= Goal of the exercise =
Your task is to copy the lines of the data below from the line holding "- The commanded" through the line holding "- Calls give", inclusive, exactly and with nothing added.

Excerpts from a dataset
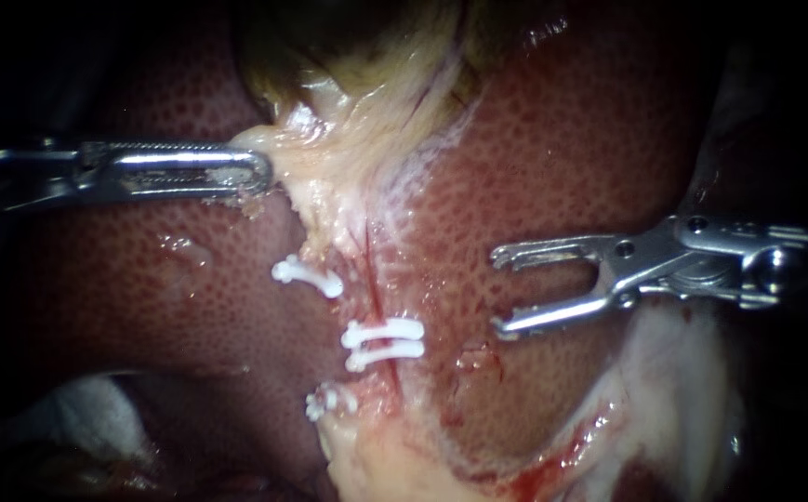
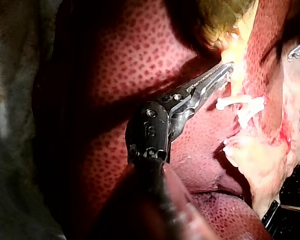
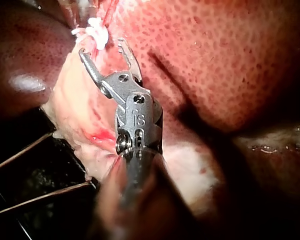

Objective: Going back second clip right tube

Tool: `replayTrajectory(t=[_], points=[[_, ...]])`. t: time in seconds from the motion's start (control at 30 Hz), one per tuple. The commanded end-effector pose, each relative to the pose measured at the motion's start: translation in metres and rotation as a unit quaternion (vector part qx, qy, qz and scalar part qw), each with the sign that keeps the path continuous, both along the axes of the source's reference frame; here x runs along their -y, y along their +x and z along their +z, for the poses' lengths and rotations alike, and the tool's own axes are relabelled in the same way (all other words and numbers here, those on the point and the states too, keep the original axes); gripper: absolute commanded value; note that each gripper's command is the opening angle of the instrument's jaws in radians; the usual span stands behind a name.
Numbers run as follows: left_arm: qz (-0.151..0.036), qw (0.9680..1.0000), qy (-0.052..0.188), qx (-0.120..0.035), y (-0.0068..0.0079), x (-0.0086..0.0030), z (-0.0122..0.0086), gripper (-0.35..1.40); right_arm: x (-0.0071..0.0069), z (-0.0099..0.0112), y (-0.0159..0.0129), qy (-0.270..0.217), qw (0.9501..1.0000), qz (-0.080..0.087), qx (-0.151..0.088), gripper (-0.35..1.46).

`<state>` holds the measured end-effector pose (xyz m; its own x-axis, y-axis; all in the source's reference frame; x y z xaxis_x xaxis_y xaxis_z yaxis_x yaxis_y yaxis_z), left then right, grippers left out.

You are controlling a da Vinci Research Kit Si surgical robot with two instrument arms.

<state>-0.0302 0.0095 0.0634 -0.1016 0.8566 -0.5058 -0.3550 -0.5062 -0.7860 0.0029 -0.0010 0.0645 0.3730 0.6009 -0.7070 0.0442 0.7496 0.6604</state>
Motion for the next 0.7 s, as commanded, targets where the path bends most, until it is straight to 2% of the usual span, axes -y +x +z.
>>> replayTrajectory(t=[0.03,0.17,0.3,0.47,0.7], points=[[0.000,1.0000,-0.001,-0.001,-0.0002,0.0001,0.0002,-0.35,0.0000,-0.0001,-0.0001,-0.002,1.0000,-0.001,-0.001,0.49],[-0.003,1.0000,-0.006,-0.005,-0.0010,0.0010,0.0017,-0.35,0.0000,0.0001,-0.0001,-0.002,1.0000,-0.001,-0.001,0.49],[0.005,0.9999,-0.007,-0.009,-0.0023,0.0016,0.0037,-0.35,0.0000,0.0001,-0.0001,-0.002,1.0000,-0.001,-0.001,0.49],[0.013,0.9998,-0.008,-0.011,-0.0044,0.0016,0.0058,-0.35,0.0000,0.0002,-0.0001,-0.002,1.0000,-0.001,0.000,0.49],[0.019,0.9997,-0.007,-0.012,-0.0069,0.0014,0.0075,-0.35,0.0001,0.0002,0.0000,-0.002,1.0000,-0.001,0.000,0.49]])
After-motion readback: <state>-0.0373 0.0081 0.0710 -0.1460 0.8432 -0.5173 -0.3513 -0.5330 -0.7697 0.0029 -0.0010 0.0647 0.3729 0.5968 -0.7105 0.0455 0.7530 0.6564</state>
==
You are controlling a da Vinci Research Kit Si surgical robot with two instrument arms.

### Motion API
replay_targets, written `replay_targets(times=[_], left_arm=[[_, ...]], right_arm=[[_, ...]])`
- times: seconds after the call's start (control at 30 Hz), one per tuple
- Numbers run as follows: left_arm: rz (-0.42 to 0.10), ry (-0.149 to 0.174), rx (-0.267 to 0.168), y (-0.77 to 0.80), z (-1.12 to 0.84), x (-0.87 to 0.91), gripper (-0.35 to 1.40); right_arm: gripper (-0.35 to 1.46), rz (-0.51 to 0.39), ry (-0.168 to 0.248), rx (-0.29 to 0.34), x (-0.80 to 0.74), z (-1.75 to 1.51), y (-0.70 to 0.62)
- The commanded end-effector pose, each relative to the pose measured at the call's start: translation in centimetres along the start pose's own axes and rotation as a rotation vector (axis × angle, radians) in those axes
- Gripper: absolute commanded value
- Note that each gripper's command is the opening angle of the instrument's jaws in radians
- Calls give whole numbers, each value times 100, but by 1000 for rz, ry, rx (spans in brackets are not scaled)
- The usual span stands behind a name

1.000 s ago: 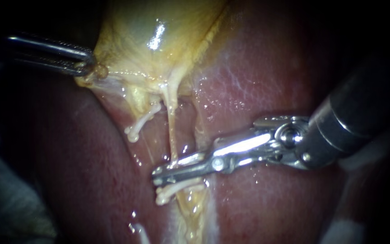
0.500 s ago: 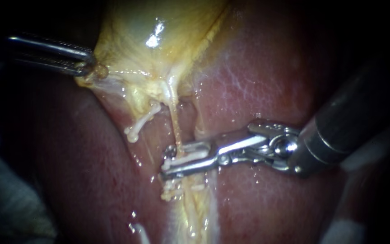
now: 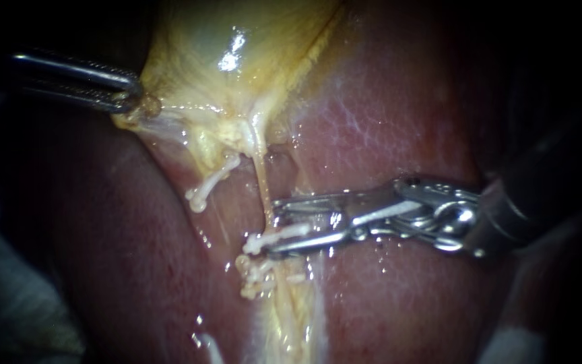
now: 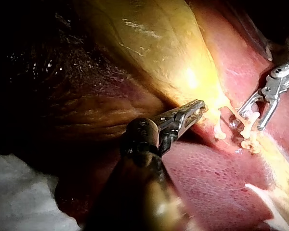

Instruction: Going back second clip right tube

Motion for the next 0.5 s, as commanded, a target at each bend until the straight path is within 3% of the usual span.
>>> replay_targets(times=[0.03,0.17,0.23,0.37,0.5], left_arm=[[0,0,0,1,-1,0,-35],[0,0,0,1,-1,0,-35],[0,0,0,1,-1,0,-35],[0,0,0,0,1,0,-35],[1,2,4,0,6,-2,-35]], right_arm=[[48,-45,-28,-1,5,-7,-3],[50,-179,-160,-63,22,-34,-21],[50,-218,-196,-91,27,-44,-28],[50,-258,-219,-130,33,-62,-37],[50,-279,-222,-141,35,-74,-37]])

= Result for this exercise =
- The commanded end-effector pose, each relative to the pose measured at the call's start: translation in centimetres along the start pose's own axes and rotation as a rotation vector (axis × angle, radians) in those axes
- Gripper: absolute commanded value
- Note that each gripper's command is the opening angle of the instrument's jaws in radians
- Calls give whole numbers, each value times 100, but by 1000 for rz, ry, rx (spans in brackets are not scaled)

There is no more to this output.